Courts have blocked prior Trump orders, including one from August requiring citizenship proof on federal forms, with injunctions and permanent halts issued. Hasen emphasized fraud's rarity: only about 30 possible noncitizen voting cases in 2016 nationwide, compared to disenfranchisement risks. In his State of the Union, Trump called for the SAVE America Act to enforce voter ID, citizenship proof, and restrict mail-in ballots except for specific cases, claiming 89% public support—though polls favor general ID, not stringent documentation.

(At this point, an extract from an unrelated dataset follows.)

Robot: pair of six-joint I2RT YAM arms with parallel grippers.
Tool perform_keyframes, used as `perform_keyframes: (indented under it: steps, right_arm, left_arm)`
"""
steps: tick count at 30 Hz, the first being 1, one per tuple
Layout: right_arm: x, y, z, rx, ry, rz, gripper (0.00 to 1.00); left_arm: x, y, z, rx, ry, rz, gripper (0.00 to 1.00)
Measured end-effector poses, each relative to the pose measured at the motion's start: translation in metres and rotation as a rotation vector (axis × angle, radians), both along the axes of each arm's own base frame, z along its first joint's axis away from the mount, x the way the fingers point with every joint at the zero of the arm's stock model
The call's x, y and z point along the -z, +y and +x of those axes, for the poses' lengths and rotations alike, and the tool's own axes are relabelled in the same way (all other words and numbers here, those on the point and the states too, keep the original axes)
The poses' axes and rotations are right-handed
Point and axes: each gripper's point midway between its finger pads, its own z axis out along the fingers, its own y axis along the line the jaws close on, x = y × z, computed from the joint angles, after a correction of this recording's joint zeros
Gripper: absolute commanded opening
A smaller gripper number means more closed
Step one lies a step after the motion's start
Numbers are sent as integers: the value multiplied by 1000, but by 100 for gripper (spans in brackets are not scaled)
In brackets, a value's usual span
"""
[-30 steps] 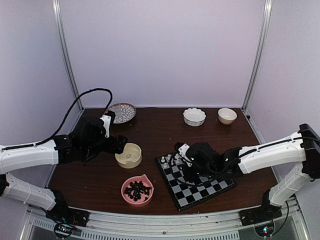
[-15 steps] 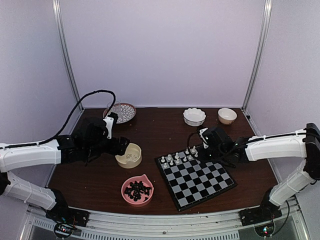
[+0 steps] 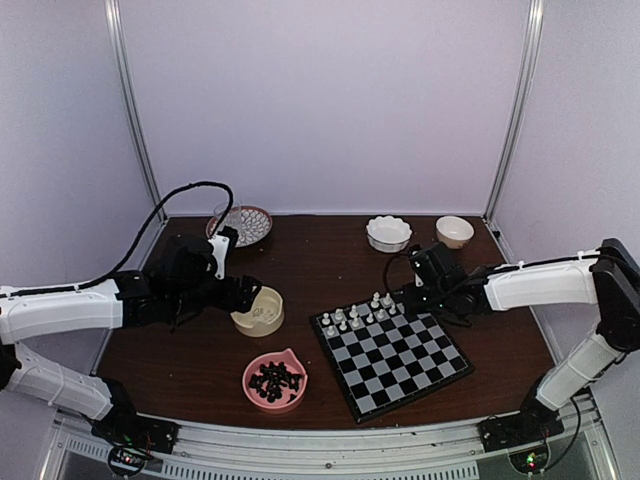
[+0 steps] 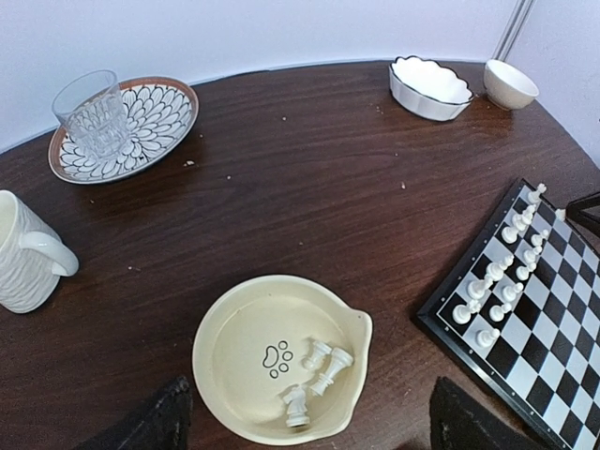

Hasen, founder of the Election Law Blog and director of UCLA's Safeguarding Democracy Project, described these moves as authoritarian threats to democracy, echoing post-2020 denialism. A related Supreme Court case, Louisiana v. Callais, challenges Section 2 of the 1965 Voting Rights Act, potentially weakening minority representation in districts. Hasen advocates a constitutional amendment guaranteeing voting rights, absent in the current U.S. framework.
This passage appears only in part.